Aim of the exercise -> For this exercise, copy out each line of the material below that includes "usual".

:: Given information

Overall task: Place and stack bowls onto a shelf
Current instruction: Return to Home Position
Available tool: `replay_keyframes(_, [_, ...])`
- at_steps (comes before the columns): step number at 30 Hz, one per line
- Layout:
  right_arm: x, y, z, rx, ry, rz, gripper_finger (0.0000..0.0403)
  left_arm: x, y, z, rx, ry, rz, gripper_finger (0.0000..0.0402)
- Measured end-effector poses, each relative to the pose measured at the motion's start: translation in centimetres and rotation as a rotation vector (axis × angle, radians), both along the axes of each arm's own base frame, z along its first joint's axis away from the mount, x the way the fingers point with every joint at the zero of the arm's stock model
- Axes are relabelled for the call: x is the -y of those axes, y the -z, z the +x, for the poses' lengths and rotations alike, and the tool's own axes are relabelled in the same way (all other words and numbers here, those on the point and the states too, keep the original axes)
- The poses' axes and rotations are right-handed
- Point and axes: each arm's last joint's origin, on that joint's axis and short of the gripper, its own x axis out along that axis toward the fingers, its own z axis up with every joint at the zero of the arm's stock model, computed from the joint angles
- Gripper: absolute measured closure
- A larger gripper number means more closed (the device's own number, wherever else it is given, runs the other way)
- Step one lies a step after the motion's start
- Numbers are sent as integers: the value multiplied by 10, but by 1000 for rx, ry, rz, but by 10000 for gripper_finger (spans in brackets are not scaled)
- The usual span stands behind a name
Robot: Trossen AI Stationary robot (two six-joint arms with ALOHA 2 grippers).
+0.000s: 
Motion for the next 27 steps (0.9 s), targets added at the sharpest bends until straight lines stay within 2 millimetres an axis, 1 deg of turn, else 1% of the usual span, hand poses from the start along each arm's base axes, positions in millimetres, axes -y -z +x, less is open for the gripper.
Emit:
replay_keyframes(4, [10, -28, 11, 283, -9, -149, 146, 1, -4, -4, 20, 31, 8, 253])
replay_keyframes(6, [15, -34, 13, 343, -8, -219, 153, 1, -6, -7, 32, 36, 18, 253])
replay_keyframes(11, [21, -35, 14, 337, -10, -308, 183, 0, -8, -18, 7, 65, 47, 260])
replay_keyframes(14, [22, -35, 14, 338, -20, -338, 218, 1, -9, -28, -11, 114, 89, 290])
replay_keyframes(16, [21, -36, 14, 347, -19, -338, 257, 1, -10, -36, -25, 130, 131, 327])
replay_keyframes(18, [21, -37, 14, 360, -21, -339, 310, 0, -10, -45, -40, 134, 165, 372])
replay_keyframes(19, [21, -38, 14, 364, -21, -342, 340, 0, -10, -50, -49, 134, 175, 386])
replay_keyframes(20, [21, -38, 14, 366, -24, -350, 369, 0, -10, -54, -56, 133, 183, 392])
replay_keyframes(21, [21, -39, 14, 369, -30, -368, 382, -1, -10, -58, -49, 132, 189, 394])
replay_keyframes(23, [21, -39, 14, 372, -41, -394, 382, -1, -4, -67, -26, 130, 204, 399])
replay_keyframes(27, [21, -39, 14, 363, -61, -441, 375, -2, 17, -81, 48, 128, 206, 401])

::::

Completed exercise ->
- The usual span stands behind a name
Motion for the next 27 steps (0.9 s), targets added at the sharpest bends until straight lines stay within 2 millimetres an axis, 1 deg of turn, else 1% of the usual span, hand poses from the start along each arm's base axes, positions in millimetres, axes -y -z +x, less is open for the gripper.

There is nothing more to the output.